Readers of yesterday’s Press and Dominion Post were greeted with a Clockwork Orange image from a cigarette package to illustrate a Ministry of Health press release dressed up as reporting. The headline said, “Warnings credited with smoking fall,” which was good sense on the part of the newspaper because it left the logical fallacy in the hands of the author of the press release rather than in those of the newspaper that was regurgitating it.

National Director of Tobacco Control – a job title that no doubt comes with a spiffing uniform – Ashley Bloomfield was noting that a “dramatic drop” in smoking rates has occurred since the introduction of compulsory gory photographs on cigarette packets.

The idea that because one event follows another the relationship must be causal is known to philosophers as the post hoc ergo propter hoc fallacy. That’s Latin for “we just make this shit up.”

Bloomfield admits that it’s “hard to attribute specific drops … to specific interventions” but is confident, even without evidence, that the gory photographs are effective. Action on Smoking and Health (ASH), a branch of the Ministry of Health, agrees with the Ministry of Health. They apparently have “anecdotal evidence” that the new warnings work.

I have anecdotal evidence that people think the warnings are a joke. I know a single male in his forties who regards children the way most people regard termites, who always asks for the “Smoking may harm your baby” packs. More tobacco-advertising-related wishful thinking.

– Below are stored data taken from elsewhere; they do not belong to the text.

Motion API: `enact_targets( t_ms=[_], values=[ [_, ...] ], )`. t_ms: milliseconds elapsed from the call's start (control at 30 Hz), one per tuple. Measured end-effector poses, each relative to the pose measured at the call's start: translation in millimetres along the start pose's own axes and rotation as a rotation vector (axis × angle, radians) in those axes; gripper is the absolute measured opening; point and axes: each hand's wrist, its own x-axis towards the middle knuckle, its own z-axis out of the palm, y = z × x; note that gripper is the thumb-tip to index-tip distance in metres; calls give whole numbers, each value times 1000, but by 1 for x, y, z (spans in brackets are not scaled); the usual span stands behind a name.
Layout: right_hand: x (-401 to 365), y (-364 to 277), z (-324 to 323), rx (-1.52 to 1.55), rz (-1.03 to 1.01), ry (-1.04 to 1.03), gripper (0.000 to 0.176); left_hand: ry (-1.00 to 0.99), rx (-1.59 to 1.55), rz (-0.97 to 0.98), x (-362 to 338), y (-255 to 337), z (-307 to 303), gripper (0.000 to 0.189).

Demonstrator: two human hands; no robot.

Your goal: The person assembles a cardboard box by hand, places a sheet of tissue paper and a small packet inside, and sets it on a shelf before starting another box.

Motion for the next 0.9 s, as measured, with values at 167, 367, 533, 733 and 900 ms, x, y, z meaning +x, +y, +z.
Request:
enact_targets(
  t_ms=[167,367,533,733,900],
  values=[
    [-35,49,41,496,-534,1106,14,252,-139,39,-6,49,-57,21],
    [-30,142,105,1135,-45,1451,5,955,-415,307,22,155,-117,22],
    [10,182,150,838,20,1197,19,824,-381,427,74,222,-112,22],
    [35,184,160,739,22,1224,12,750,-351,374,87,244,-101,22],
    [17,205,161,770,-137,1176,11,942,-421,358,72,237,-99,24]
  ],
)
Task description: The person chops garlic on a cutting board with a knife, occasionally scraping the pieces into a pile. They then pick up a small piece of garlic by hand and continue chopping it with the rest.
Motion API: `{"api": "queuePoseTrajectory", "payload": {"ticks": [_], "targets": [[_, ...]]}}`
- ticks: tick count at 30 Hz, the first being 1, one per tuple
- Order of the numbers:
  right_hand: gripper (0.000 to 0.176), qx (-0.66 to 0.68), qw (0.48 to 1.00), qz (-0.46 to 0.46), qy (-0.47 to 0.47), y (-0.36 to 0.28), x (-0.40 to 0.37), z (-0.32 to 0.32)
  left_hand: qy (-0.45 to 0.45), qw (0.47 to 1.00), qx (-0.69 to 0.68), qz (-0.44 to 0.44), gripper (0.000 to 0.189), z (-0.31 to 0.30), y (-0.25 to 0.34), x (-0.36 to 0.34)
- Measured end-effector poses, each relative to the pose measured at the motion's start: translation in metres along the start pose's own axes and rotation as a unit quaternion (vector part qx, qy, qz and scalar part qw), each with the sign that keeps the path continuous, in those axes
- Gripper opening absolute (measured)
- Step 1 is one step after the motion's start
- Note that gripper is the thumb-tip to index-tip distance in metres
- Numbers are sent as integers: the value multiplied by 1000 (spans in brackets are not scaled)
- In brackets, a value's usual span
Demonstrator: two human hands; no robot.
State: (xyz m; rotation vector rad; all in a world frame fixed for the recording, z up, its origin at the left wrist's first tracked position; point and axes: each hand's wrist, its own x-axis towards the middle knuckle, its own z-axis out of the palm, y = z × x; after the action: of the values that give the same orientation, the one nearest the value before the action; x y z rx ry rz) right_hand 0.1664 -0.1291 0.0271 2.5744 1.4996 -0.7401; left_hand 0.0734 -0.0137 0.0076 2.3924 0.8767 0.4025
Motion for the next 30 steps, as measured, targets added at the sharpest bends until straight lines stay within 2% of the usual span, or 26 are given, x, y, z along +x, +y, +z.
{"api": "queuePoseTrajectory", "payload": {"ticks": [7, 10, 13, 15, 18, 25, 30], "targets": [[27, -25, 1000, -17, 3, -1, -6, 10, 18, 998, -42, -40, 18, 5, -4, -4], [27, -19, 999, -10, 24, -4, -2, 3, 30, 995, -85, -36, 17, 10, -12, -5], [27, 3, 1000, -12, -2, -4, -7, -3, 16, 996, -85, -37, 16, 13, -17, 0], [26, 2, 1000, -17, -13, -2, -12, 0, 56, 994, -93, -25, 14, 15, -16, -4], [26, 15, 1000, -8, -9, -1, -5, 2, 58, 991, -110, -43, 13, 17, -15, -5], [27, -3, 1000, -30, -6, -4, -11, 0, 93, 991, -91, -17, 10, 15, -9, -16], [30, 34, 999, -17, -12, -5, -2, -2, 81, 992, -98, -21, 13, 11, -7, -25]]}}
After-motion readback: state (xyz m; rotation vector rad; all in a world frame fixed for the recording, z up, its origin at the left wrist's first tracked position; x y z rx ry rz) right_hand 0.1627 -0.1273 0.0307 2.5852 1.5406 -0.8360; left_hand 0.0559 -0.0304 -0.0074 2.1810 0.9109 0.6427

I’m surprised there hasn’t been a huge increase in smoking amongst teenage boys – just so they can get the warning labels. “I’ll swap you a clogged artery and a gangrenous toe for the eye operation and the bleeding brain.” Kewwwl.

Given the Ministry’s statistics, the warnings may well have increased smoking; we just don’t know. Jamie Whyte, author of Crimes Against Logic, calls statistics “the chemical weapons of persuasion.” “Just release a few statistics into the discussion and the effects will soon be visible within moments: eyes glaze over, jaws slacken, and soon everyone will be nodding in agreement.”

Dr Bloomfield isn’t so much nodding in agreement as babbling in confusion. The same man who noted the “dramatic drop” in smoking over the last two years also notes, in a part of the press release not copied into the newspaper, that the drop in adult smoking, from 24.3% to 23.9%, is “not statistically significant”. I.e. it may not even be a drop – it may be so small it’s just a measurement error.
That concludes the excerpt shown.